In some of his most hawkish comments to date, the head of Canada’s intelligence agency is warning Canadians — including teenagers — against using the wildly popular video app TikTok.
“My answer as director of [the Canadian Security Intelligence Service] is that there is a very clear strategy on the part of the government of China … to be able to acquire … personal information from anyone around the world,” said CSIS director David Vigneault in an interview with CBC’s The House airing Saturday.
“As an individual, I would say that I would absolutely not recommend someone have TikTok.”
Vigneault said it’s “very clear” from the app’s design that data gleaned from its users “is available to the government of China.”
“Most people can say, ‘Why is it a big deal for a teenager now to have their data [on TikTok]?’ Well in five years, in 10 years, that teenager will be a young adult, will be engaged in different activities around the world,” he told host Catherine Cullen.
“If you are, for whatever reason, getting in the crosshairs of the [People’s Republic of China], they will have a lot of information about you.”
His comments come a week after CSIS released an annual report which warned about Chinese President Xi Jinping’s growing extraterritorial reach.
The report said the Chinese president has introduced provisions giving Beijing the ability to control data in China, and expansive laws that require Chinese citizens anywhere in the world to assist and cooperate with China’s intelligence services.
“They’re using big data analytics, they have amazing computer farms crunching the data, they are developing artificial intelligence … based on using this data,” Vigneault said.
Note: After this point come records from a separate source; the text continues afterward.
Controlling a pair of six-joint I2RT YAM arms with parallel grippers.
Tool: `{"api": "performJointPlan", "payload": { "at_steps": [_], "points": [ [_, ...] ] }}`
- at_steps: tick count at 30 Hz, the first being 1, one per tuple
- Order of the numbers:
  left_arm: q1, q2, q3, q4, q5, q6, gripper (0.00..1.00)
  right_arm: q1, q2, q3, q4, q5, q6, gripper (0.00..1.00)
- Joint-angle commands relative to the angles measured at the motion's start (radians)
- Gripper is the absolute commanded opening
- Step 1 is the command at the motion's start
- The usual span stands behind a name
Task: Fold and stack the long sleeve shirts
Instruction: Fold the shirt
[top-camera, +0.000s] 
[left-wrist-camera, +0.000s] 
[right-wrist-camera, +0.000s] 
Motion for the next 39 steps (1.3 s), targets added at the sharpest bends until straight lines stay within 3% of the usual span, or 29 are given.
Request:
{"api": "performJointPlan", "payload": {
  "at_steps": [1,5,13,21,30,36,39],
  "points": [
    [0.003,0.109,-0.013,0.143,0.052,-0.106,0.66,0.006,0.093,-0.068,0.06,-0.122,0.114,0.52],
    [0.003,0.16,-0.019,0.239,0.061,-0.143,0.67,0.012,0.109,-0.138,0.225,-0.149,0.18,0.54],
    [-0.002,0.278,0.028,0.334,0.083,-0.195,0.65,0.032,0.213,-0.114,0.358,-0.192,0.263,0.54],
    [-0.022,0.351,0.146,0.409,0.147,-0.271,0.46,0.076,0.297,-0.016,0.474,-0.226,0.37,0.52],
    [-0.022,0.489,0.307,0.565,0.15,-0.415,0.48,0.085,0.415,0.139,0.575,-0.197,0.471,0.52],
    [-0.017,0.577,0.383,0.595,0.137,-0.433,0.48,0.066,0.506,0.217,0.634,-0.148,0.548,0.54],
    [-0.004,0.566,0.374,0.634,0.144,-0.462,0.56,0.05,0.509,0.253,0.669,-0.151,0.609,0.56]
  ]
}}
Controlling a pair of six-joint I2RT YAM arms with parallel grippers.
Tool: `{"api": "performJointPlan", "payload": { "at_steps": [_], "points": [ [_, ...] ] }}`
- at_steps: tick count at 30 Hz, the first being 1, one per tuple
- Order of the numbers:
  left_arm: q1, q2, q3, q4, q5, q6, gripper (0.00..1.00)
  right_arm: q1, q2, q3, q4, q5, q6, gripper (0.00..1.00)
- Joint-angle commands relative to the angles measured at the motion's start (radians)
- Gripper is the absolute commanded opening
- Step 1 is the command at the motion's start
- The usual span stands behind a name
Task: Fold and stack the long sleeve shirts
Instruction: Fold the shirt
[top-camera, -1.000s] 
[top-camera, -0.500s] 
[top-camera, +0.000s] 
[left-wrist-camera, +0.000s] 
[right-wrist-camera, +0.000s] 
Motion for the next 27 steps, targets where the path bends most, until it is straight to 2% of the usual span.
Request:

“The ultimate goal is always to protect the interests of the Chinese Communist Party. And so from that point of view, in many ways, this is a threat to the way we live.”
TikTok argues servers hosted outside China
Vigneault is just the latest Western official to raise concerns about TikTok putting sensitive user data in the hands of the Chinese government.
TikTok’s parent company ByteDance is also accused of helping to build China’s system for cracking down on the Uyghur minority, and of targeting protesters in Hong Kong.
Critics say they fear China could continue to use TikTok’s content recommendations to spread misinformation and bury dissent.
ByteDance has insisted its servers are outside of China and therefore beyond the control of the Chinese Communist Party.
TikTok did not respond to CBC’s request for comment.
Last month, U.S. President Joe Biden signed a bill into law that gives TikTok’s parent company, ByteDance, one year to sell the app to avoid a ban.
In response, both ByteDance and content creators are suing the U.S. government in separate lawsuits.
Vigeault stopped short of recommending publicly that the Canadian government ban TikTok if it doesn’t cut ties with the Chinese government.
Last fall, the Liberal government ordered a national security review of TikTok. A spokesperson for Industry Minister Francois-Philippe Champagne said in March that the government could take action “if a case under review is found to be injurious to Canada’s national security.”
Vigneault said he’ll take part in that review and offer advice.
“I think the government has made the first step in recent months when it banned the use of TikTok on government devices. I think it was a very astute approach to take,” he said.
Vigneault is not the only senior Canadian intelligence official to weigh in on the use of TikTok.
In an interview last year, Sami Khoury, the man who oversees cybersecurity for the federal government, said Canadians should be wary of apps that could put their data in the “wrong hands” and should question their own data collection policies.
“Why does an application need to access all of my contact list? Why does it need to access my calendar, my email, my phone records?” said Khoury, head of the Communications Security Establishment’s Canadian Centre for Cyber Security.
“You layer on top of that the risk of connecting my 200 [contacts] with your 200 and then you have an aggregate of information. In some cases, it lands in places that don’t live by the same principles of rule of law [and] respect for human rights.”